Microsoft yesterday confirmed that a single superfluous character in its own development code is responsible for the bug that
has let hackers exploit Internet Explorer (IE) since early July.
A pair of German researchers who analyzed a vulnerability in a Microsoft-made ActiveX control came to the same conclusion
three weeks ago.
"The bug is simply a typo," Michael Howard, a principal security program manager in Microsoft's security engineering and communications
group, said in a post Tuesday to the Security Development Lifecycle (SDL) blog. Howard, who is probably best known for co-authoring Writing Secure Code, went on to say that the typo -- an errant "&" character -- is the "core issue" in the MSVidCtl ActiveX control.

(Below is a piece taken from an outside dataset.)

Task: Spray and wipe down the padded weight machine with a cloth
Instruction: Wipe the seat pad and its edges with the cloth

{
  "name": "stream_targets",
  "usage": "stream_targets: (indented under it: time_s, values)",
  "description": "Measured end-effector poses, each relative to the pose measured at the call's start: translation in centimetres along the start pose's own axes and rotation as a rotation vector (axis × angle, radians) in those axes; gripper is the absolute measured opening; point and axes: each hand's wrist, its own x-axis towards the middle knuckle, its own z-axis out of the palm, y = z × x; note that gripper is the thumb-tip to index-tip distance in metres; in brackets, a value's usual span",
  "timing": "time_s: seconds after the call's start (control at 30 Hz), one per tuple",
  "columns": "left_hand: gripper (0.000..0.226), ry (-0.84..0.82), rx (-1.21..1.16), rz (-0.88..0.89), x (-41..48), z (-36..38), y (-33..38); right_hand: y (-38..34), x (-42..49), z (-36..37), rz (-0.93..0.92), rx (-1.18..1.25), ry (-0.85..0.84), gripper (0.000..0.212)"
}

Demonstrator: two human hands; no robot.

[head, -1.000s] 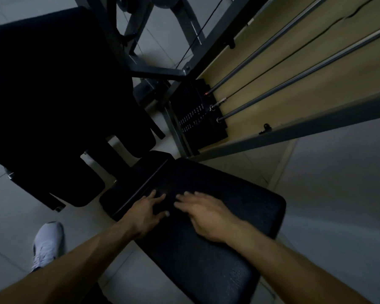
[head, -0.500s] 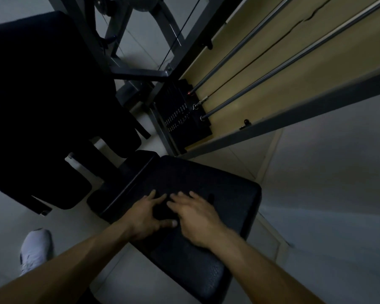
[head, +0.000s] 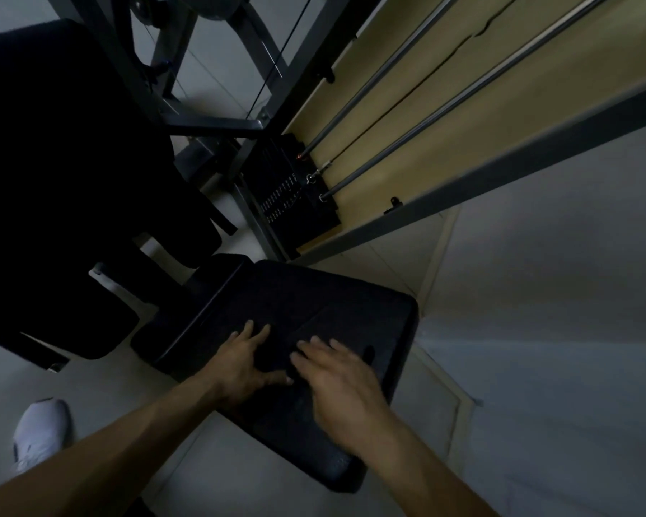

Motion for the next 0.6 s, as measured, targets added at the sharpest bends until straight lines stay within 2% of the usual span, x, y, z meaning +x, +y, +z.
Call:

That video-streaming control was created by Microsoft using a modified version of an older edition of a code "library," dubbed
Active Template Library (ATL), that Microsoft admitted Tuesday contained multiple vulnerabilities. Also on Tuesday, Microsoft patched Visual Studio, the company's development platform that contains ATL. Those patches, however, do not automatically fix software that was
developed using the buggy ATL. Instead, vendors -- Microsoft as well as third-party firms -- must use the patched Visual Studio
to recompile their code, then distribute the new, secure software to users.

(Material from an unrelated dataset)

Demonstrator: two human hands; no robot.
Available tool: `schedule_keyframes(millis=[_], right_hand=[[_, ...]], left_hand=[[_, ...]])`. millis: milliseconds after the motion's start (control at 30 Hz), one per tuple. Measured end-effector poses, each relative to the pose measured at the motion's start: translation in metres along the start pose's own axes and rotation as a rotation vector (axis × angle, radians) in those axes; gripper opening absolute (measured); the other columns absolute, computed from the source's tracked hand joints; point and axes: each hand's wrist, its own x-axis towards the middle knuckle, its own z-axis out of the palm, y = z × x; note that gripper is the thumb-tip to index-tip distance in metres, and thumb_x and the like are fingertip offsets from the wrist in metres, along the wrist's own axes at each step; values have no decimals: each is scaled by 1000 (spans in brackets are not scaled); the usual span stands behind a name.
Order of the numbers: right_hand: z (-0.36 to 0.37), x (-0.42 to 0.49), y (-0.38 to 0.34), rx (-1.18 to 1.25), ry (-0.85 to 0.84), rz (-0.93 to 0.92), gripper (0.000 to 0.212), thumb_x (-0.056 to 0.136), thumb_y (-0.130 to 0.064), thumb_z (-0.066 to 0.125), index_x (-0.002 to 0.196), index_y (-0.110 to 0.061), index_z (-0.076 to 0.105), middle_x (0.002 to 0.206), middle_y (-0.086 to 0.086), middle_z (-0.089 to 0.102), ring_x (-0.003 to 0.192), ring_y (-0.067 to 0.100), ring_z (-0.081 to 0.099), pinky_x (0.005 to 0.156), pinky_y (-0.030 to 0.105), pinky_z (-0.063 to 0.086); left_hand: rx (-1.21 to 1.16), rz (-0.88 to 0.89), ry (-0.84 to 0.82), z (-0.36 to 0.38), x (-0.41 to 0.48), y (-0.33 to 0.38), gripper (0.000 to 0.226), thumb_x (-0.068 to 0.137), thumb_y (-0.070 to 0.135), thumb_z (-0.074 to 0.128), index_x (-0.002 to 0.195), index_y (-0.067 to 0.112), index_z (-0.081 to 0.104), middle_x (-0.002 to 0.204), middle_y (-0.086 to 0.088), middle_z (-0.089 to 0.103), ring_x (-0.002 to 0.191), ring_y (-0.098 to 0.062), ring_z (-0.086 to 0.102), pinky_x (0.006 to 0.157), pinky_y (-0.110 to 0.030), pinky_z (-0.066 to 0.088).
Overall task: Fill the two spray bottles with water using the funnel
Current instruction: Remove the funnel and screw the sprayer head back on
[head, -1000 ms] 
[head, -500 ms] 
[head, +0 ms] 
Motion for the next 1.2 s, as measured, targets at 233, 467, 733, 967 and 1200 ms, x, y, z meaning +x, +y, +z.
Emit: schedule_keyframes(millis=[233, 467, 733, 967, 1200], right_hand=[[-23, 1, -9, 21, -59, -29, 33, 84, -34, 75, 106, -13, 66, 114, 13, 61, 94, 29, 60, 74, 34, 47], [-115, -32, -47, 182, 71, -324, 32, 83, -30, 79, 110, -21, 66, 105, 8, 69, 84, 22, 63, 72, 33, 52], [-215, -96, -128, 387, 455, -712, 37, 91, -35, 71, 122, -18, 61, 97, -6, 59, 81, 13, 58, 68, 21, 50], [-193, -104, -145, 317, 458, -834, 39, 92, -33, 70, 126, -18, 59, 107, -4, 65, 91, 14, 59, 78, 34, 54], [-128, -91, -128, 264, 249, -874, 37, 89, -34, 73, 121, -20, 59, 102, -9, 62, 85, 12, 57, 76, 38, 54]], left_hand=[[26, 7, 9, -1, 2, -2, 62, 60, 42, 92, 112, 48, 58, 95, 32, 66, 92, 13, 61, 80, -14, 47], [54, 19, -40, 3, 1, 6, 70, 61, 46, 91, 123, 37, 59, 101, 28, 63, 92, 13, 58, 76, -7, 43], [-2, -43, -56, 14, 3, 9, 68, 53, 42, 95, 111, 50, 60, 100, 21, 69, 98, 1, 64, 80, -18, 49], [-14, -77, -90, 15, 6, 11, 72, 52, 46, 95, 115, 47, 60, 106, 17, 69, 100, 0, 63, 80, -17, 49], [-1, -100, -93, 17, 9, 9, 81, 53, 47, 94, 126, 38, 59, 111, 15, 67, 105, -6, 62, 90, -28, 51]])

Howard said that the bug in the MSVidCtl ActiveX control was introduced by an internal version of ATL, not one that was available
to outside developers.
Others at Microsoft drew a direct line between the ATL bug Howard described to the public exploits hackers have been using
for much of this month, including drive-by attacks conducted from thousands of compromised Web sites.
"This public exploit took advantage of the fact that MSVidCtl uses a modified version of vulnerable ATL headers," said Fermin
Serna, an engineer in the Microsoft Security Research Center (MSRC), in a blog post earlier Tuesday. "In this specific instance, the vulnerability allows an attacker to corrupt memory
which may lead to a remote code execution," added Serna.
The extra "&" had been fingered by a pair of German researchers -- Thomas Dullien, the CEO and head of research at Zynamics GmbH, and Dennis Elser -- on July 9, when the former posted their
findings in a blog post. The mistake, said Dullien, was in an ATL function called "ATL::CComVariant::ReadFromStream."